WORK ITEM: Determine how many of the lines below include "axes", then respond with that number and no other text.

THE DATA:
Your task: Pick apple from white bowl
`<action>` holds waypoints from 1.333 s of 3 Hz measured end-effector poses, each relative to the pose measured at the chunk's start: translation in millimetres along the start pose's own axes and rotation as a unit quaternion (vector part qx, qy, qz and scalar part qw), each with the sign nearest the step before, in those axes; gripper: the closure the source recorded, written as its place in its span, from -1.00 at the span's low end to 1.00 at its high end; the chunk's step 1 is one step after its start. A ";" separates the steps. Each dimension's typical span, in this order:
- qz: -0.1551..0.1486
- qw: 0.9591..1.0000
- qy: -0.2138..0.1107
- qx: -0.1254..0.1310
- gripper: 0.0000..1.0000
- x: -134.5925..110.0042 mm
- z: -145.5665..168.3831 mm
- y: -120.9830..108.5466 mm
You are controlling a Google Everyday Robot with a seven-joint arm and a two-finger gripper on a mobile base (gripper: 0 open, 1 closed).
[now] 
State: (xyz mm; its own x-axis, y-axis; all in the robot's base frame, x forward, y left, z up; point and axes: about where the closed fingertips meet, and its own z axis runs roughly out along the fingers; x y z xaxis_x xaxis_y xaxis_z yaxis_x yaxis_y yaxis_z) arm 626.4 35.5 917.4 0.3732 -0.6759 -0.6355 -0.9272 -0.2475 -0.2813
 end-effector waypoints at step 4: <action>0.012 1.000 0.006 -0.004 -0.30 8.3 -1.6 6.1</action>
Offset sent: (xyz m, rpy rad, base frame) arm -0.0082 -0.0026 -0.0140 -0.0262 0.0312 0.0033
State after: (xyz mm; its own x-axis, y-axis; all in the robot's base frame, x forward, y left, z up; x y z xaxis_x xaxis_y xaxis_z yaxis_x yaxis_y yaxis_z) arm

WRITTEN ANSWER: 2